### Exercise aim
Across all the entries, tally the lines holding the word "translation", and give the number by itself.

### Materials provided
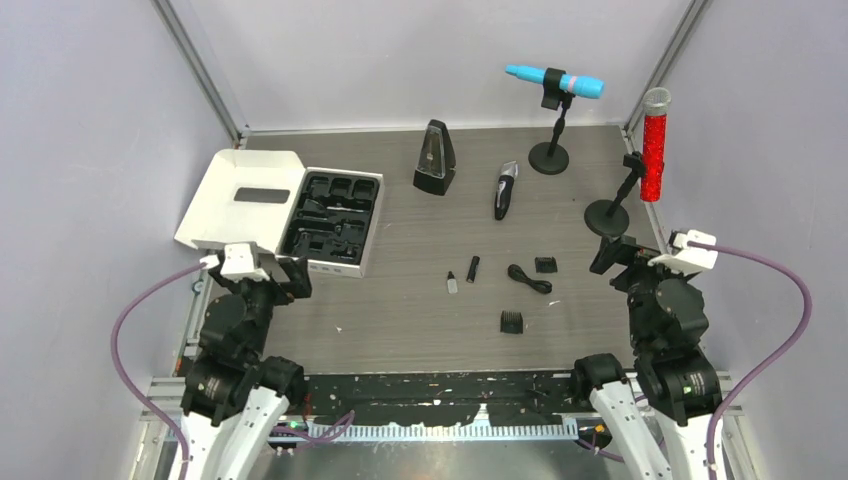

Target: Sort the hair-cutting tools

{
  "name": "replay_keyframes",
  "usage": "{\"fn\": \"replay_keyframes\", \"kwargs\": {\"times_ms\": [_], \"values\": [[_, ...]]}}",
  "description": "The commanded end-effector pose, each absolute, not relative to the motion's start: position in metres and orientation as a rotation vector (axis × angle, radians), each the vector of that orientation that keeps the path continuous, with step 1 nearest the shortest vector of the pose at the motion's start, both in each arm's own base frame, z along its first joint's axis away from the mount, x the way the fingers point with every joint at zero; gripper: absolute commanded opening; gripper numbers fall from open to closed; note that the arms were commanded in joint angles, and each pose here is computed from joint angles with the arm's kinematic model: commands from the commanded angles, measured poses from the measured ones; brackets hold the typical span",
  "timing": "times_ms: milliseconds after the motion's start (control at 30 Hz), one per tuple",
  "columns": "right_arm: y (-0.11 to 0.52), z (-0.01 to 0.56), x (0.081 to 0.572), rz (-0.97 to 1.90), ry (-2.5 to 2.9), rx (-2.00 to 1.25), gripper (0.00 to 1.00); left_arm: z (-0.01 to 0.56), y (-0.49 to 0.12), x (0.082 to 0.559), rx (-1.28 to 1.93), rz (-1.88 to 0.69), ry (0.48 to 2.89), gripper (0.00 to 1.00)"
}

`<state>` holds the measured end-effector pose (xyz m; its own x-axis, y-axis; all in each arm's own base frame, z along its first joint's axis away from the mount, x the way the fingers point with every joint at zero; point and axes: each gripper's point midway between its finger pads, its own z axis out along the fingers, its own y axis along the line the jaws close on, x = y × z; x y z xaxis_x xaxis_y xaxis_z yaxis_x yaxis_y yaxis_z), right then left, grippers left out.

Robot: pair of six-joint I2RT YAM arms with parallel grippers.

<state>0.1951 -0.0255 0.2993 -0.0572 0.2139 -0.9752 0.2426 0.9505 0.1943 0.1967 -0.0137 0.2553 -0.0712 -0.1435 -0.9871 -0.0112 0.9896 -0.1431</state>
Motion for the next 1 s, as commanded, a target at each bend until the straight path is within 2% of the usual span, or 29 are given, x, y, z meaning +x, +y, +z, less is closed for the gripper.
{"fn": "replay_keyframes", "kwargs": {"times_ms": [0, 200, 433, 767, 967], "values": [[-0.037, 0.303, 0.183, -0.053, 1.572, 0.406, 0.95, 0.267, -0.029, 0.207, -0.081, -0.162, 1.692, 0.99], [-0.039, 0.297, 0.172, -0.016, 1.486, 0.413, 0.95, 0.270, -0.046, 0.235, -0.064, -0.184, 1.803, 0.99], [-0.034, 0.294, 0.171, 0.021, 1.473, 0.404, 0.95, 0.255, -0.081, 0.293, -0.041, -0.221, 2.056, 0.99], [-0.030, 0.293, 0.171, 0.033, 1.475, 0.371, 0.95, 0.211, -0.117, 0.393, -0.007, -0.187, 2.256, 0.99], [-0.032, 0.292, 0.168, 0.019, 1.471, 0.362, 0.95, 0.170, -0.144, 0.426, 0.059, -0.249, 2.367, 0.99]]}}
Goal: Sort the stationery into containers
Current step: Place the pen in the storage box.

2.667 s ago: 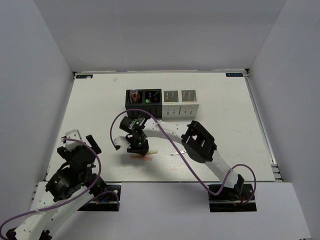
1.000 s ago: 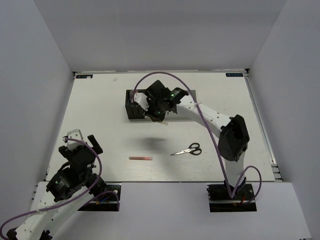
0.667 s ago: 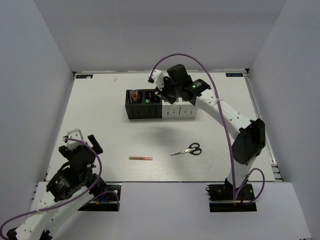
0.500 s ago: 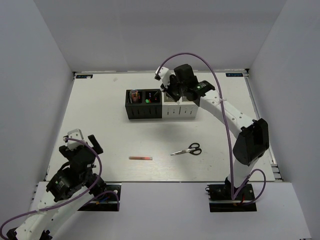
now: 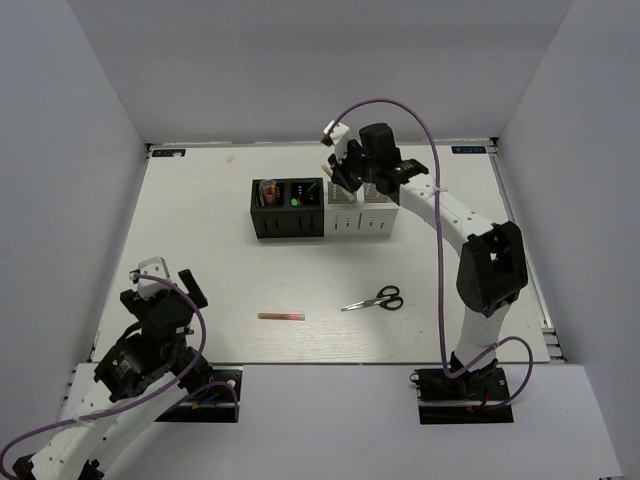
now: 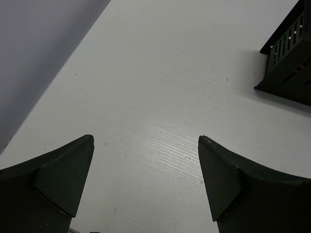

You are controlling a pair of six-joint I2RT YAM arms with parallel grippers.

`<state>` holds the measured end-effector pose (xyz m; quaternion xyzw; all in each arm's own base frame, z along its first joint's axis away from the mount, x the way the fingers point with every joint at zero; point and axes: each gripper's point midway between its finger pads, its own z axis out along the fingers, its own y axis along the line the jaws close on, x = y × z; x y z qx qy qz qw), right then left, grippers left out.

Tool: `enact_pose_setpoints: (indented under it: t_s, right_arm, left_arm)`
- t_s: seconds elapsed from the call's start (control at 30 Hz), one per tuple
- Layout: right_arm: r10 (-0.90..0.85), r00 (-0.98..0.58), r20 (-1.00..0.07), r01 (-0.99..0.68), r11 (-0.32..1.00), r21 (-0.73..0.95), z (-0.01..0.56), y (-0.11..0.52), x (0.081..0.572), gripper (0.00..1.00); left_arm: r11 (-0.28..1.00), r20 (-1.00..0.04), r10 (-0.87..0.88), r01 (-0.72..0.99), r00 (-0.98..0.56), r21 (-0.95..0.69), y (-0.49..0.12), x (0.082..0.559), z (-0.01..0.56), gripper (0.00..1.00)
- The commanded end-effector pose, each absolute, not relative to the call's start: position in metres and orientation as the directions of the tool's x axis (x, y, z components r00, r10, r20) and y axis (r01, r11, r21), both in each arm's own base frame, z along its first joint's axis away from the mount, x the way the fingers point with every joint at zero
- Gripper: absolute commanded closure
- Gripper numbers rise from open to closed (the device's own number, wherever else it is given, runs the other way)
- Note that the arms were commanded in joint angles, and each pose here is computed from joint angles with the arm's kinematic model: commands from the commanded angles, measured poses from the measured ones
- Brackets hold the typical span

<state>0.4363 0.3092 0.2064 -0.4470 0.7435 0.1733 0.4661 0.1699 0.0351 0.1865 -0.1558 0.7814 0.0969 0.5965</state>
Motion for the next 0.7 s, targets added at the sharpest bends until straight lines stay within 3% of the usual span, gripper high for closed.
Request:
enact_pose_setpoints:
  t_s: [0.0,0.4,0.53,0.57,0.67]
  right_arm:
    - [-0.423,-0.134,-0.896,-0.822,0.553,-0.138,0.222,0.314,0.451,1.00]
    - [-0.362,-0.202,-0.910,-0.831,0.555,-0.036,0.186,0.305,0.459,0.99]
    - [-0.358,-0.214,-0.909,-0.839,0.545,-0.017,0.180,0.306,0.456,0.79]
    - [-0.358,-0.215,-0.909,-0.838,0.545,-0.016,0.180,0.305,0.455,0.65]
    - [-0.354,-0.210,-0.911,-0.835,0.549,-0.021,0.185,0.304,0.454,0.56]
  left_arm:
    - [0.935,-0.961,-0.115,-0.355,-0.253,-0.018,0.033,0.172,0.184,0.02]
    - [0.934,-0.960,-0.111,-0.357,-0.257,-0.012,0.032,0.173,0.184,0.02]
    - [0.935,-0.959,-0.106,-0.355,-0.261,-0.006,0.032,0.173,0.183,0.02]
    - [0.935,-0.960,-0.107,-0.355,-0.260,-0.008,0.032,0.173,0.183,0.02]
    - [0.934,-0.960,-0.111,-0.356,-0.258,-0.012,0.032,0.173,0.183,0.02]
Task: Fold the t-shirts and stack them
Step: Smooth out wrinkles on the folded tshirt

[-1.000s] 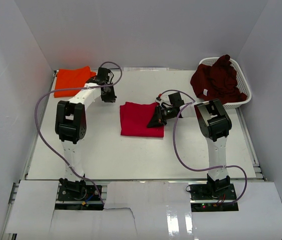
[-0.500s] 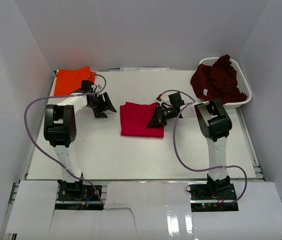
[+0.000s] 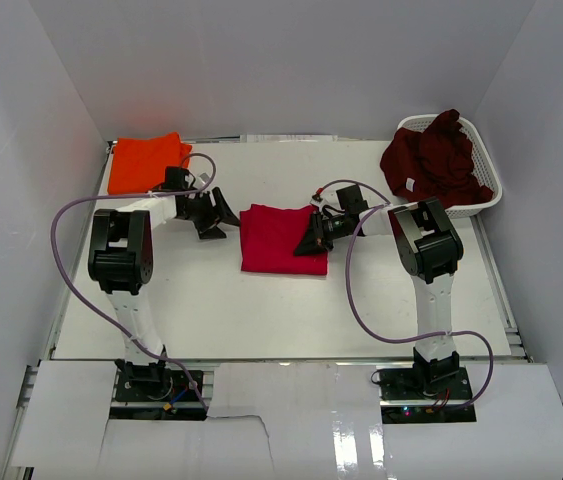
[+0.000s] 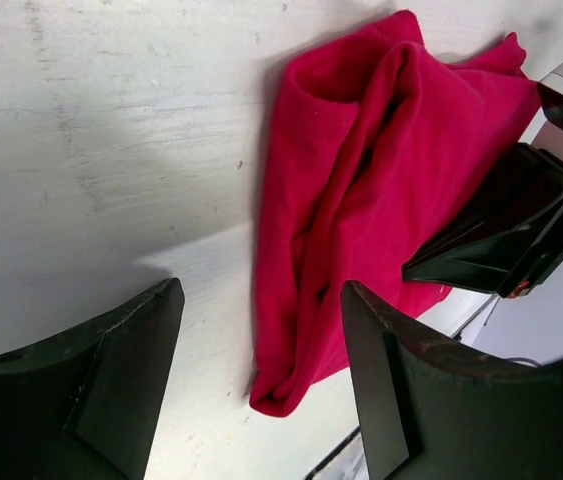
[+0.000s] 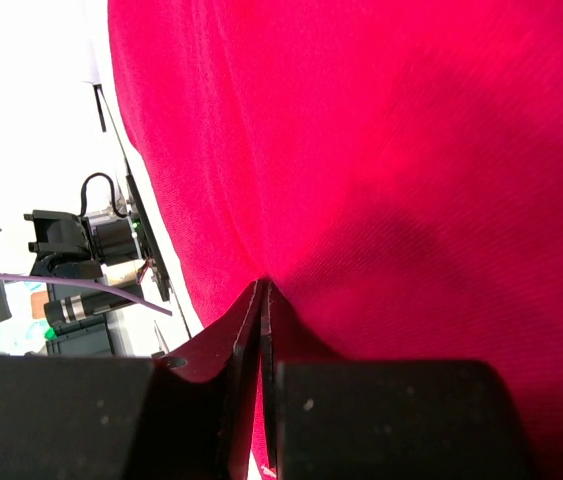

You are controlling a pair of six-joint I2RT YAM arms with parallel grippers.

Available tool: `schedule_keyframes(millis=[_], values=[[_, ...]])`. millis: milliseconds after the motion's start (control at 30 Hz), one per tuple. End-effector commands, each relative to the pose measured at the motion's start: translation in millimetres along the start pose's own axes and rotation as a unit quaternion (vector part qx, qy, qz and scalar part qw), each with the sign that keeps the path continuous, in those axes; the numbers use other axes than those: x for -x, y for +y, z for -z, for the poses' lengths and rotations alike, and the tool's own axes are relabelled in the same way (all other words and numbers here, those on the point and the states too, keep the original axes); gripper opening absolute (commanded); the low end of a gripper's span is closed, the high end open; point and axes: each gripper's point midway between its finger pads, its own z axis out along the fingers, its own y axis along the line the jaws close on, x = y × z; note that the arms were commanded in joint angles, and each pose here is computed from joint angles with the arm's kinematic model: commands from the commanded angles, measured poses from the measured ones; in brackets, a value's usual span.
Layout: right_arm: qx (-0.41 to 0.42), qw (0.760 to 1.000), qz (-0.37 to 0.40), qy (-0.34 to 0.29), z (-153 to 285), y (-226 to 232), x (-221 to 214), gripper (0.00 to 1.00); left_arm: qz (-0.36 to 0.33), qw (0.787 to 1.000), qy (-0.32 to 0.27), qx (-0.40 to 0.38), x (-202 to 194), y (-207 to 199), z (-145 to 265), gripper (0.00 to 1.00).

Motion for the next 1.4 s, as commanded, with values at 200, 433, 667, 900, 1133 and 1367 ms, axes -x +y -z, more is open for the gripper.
schedule_keyframes(millis=[200,433,667,900,1133,1367], values=[[-0.060,0.998,-0.025,0.010,-1,-31,-20,0.08,-0.030,0.998,-0.057,0.018,14,-10,2,0.75],[-0.059,0.998,-0.024,0.010,0,-31,-20,0.08,-0.035,0.996,-0.070,0.032,12,-14,-13,0.75],[-0.058,0.998,-0.023,0.012,-1,-31,-22,0.08,-0.041,0.996,-0.071,0.041,10,-16,-24,0.75],[-0.057,0.998,-0.022,0.012,-1,-31,-22,0.08,-0.057,0.995,-0.063,0.053,4,-19,-40,0.75],[-0.058,0.998,-0.023,0.012,0,-31,-22,0.08,-0.061,0.996,-0.052,0.049,-1,-25,-51,0.75],[-0.058,0.998,-0.024,0.012,0,-33,-23,0.08,-0.067,0.995,-0.055,0.053,-2,-25,-50,0.65]])
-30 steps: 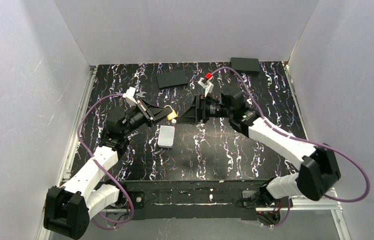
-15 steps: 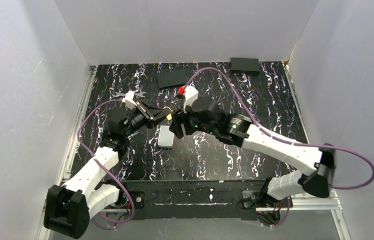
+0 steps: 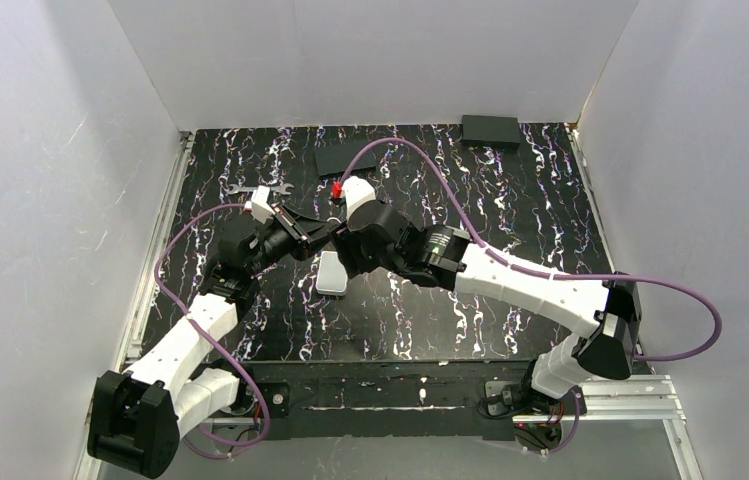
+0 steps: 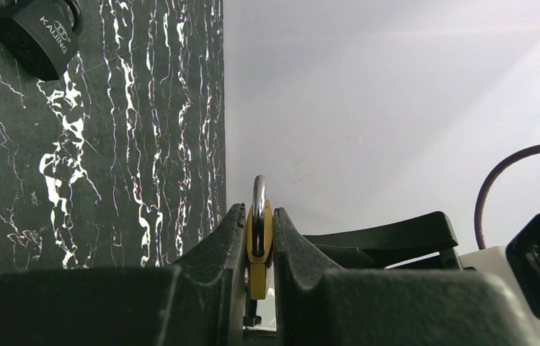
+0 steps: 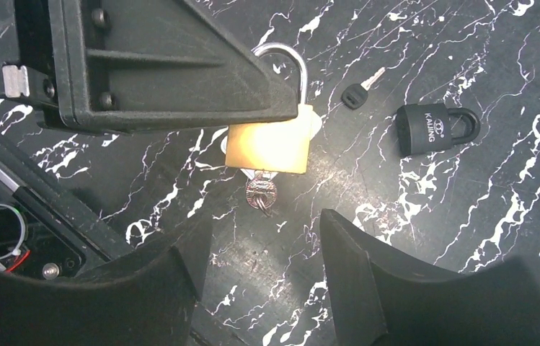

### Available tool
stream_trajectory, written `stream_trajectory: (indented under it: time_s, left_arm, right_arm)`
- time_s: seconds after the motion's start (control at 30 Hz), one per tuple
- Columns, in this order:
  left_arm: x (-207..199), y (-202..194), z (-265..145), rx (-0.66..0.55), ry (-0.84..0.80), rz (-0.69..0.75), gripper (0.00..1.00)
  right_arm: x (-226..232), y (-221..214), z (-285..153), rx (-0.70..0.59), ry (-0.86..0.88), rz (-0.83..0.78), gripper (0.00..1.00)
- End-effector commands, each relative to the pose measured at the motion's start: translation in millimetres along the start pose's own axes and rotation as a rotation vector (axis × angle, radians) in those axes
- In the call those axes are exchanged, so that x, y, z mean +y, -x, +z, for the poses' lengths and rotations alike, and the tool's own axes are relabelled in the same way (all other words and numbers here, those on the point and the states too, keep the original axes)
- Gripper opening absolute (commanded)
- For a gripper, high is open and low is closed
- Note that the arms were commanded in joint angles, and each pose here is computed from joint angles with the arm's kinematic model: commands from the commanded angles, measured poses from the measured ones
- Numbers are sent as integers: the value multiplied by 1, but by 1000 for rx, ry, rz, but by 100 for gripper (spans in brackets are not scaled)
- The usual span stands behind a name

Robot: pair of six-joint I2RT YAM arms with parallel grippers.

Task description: Unlock with the key

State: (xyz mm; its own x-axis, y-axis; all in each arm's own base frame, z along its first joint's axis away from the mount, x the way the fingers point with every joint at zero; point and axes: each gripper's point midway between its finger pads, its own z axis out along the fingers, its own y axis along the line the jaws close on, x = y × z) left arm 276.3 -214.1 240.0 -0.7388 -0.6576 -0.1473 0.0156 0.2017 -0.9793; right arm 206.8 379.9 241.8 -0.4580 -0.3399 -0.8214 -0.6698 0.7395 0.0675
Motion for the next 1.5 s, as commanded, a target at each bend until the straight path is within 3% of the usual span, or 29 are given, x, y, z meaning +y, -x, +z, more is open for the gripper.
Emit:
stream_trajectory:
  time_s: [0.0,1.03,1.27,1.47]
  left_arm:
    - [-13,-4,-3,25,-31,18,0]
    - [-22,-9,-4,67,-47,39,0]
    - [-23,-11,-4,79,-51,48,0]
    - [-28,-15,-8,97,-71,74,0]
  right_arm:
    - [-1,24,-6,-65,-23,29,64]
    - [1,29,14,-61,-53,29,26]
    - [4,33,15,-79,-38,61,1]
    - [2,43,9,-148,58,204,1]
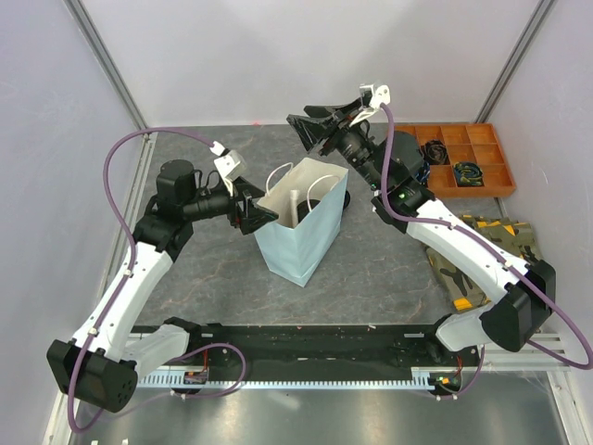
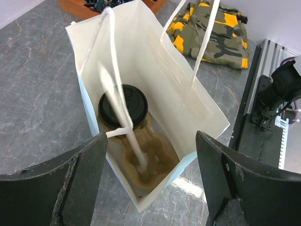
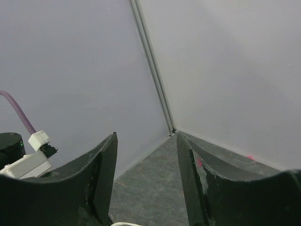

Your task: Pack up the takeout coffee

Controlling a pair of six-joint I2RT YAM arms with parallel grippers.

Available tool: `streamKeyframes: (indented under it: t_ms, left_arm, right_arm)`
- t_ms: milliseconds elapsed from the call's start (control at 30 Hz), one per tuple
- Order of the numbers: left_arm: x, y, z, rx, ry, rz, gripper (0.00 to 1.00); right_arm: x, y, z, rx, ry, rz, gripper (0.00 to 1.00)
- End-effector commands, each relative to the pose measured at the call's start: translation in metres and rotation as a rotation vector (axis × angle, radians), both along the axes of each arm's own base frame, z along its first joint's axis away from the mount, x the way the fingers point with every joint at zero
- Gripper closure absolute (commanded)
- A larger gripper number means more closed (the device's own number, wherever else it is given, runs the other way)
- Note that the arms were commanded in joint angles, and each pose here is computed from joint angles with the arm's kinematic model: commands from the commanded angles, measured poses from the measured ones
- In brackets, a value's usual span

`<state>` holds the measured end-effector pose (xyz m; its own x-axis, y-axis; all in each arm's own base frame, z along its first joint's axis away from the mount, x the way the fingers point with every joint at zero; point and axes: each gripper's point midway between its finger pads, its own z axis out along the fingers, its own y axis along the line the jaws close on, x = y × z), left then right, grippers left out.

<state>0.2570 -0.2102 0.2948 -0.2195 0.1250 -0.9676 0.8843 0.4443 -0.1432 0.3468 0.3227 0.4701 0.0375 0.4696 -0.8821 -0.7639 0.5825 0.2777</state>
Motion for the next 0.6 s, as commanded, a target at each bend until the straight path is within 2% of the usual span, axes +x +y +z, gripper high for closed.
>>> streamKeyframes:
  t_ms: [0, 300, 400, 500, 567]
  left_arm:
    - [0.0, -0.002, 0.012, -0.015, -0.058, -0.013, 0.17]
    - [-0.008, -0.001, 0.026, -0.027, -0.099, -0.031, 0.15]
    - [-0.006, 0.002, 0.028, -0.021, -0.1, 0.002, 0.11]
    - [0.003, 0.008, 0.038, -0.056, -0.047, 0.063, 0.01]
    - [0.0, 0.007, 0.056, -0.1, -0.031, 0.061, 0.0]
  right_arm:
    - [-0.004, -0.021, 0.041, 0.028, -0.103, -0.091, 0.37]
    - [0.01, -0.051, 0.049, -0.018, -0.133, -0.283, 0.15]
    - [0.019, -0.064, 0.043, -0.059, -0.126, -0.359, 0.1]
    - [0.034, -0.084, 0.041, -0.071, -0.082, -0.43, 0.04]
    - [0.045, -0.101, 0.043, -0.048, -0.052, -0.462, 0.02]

### Response below
3